Despite different political systems, the US and Chinese internets have converged because power is highly centralized. Whether it's a government controlling platforms like Weibo or tech oligarchs like Elon Musk controlling X, the result is a small group dictating the digital public square's rules.
While massive data consumption is a key driver, India's data center growth is significantly accelerated by government regulations. Mandates requiring financial institutions and other entities to house client data within the country create a guaranteed, protected demand for local infrastructure.
The funding model for undersea cables has shifted from state-owned telecom consortiums to private investment, and now to big tech.
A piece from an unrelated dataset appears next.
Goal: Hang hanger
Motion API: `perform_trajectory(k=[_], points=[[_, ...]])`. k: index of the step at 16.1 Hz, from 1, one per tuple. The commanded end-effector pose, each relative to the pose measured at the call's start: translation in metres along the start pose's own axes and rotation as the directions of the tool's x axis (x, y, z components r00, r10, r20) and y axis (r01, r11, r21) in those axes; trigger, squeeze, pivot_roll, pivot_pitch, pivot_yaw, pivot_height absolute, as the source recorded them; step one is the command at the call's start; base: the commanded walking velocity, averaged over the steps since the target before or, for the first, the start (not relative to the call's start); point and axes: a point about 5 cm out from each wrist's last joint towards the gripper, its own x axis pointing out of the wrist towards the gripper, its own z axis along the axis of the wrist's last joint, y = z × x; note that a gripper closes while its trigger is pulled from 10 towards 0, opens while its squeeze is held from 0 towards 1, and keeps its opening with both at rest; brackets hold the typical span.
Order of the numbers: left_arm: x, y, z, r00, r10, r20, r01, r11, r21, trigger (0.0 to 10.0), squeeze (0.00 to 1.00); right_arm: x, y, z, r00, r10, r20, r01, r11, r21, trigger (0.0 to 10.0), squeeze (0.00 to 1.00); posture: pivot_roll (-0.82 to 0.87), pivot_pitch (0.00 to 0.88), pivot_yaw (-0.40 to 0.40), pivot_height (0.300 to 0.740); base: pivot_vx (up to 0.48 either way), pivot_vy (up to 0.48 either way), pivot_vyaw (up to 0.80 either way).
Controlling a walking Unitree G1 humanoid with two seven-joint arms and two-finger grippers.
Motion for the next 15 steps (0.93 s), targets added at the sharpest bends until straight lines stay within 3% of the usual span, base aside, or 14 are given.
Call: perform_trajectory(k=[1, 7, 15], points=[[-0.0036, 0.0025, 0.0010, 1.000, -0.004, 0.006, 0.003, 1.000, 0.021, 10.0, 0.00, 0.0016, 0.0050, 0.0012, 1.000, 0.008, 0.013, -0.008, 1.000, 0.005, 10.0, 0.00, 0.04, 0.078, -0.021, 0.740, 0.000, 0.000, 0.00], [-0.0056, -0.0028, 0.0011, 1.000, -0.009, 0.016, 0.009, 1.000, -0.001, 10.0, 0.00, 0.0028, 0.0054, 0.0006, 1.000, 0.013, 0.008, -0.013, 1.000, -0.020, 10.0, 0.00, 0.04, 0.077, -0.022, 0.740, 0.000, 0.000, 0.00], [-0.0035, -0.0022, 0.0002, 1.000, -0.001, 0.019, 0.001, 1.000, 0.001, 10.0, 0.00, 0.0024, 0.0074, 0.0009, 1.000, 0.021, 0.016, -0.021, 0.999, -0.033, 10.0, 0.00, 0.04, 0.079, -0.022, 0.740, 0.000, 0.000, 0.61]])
Giants like Google, Meta, Amazon, and Microsoft now fund and own two-thirds of all new cables, giving them unprecedented control over the internet's physical infrastructure.
Geopolitical friction is preventing US and Chinese firms from collaborating on new cable projects, leading to the development of redundant, competing systems. This trend risks bifurcating the internet, creating separate spheres of influence and undermining the original vision of a single, open global network.
Similar to the financial sector, tech companies are increasingly pressured to act as a de facto arm of the government, particularly on issues like censorship. This has led to a power struggle, with some tech leaders now publicly pre-committing to resist future government requests.
When the U.S. government becomes a major shareholder, it can create significant challenges for a company's international operations. Foreign governments and customers may view the company with suspicion, raising concerns about data privacy, security, and its role as a potential tool of U.S. policy.
The US government's demand for TikTok to store American user data on US servers is identical to the policy China has long required of foreign tech companies. This rule is why platforms like Facebook, which refused to comply, are unavailable in China.
For years, foreign governments hesitated to regulate US tech giants due to explicit threats of retaliatory tariffs from the U.S. Trade Representative, creating a favorable global environment for American tech monopolies.
The country that controls the physical internet infrastructure (hardware) can compromise everything running on it. This makes hardware the decisive battlefield in the global technology war, more critical than software-level information operations.
The deal's structure sets a precedent for how Western governments might regulate other Chinese companies that collect user data, such as e-commerce platforms (Temu, Shein) and automakers (BYD). It opens a "Pandora's box" for requiring data localization across industries.